I know that this is a fundamental issue with how I’m handling the R-T-L paradigm, but if someone could help me think through it, I’d very much appreciate it.


with open(r"file.txt","r") as f:
    for line in f:
        line = unicode(line,'utf-8')
        the_text = line.split('\t')[1]

Best answer

Some characters in Unicode are always LTR, some are always RTL, and some can be either depending on their surrounding context.

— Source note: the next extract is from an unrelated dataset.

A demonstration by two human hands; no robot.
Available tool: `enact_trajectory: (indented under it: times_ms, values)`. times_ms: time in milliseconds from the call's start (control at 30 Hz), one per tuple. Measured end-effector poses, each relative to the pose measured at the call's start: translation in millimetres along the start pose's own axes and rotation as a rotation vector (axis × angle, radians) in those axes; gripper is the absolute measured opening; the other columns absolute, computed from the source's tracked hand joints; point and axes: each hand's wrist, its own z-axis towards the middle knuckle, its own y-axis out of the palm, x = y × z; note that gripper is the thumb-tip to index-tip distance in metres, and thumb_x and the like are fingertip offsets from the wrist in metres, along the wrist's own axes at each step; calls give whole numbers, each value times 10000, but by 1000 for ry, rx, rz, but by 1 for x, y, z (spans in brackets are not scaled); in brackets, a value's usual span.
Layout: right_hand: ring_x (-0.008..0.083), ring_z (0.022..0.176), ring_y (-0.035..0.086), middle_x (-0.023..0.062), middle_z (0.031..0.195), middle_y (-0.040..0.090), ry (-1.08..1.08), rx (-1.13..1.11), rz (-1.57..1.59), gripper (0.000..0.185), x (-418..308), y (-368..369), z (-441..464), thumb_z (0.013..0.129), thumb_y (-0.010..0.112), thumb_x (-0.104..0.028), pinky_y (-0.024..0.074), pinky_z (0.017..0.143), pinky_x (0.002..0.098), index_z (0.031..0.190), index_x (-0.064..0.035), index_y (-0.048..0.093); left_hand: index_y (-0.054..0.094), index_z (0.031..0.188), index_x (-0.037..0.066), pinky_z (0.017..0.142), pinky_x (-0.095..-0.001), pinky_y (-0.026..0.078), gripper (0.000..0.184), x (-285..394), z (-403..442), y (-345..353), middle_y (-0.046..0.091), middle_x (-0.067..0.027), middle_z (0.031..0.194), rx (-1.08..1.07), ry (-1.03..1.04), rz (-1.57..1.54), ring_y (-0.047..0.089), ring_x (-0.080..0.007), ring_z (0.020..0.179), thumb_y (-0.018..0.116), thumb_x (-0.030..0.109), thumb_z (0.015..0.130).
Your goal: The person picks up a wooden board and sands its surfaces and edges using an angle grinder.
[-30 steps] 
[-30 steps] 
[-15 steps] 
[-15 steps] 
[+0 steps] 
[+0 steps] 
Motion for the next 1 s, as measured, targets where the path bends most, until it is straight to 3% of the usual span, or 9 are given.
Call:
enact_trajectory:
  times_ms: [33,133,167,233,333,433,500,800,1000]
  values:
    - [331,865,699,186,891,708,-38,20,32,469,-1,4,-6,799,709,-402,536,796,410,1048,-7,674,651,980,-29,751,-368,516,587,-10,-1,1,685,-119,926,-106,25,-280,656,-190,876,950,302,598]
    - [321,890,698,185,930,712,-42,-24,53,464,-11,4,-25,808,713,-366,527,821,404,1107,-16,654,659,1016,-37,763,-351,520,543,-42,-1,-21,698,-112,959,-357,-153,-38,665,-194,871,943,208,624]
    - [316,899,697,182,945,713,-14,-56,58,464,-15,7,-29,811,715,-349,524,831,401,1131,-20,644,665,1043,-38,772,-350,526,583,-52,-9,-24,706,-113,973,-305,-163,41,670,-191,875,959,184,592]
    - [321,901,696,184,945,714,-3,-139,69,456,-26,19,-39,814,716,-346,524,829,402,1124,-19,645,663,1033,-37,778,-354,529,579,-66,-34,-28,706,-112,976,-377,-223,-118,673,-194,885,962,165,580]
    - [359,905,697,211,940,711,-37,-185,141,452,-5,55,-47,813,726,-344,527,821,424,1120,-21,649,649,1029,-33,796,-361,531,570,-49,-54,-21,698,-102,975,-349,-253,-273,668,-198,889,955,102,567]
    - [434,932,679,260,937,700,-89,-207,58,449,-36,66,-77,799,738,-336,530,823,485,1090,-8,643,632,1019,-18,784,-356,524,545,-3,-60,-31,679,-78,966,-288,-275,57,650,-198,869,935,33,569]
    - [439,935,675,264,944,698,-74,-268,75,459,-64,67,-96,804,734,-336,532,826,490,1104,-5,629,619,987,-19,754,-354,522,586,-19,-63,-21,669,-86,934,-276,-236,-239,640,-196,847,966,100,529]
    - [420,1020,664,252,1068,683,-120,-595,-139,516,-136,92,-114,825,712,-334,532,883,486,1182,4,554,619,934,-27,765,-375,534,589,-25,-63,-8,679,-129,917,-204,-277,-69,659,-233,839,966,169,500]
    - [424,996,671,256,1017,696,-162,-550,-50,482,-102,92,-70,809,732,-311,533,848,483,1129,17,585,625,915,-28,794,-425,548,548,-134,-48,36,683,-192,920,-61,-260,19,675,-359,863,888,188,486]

In addition, the display context for bidirectional text will have a “predominant” directionality (e.g. a text editor configured for mainly-English text would be predominantly LTR and have a ragged right margin, one configured for mainly-Hebrew would be predominantly RTL with a ragged left margin).

It looks like what has happened here is that when a closing square bracket character appears between two RTL characters it is rendered in its RTL form (your first example) but when it appears between a RTL and a LTR character (or at the end of the string – basically, somewhere where it doesn’t have other characters of the same directionality on both sides) then it is considered to be part of whichever run of text matches the predominant direction. If you try dragging your mouse over the string to select the characters you’ll see that logically the closing ] still follows the ֶם even if visually it appears to have moved.

If the second-to-last character in your string were also a Hebrew character (or other strongly RTL character) rather than a ], or if the display context was predominantly RTL, then it would appear where you expect it to.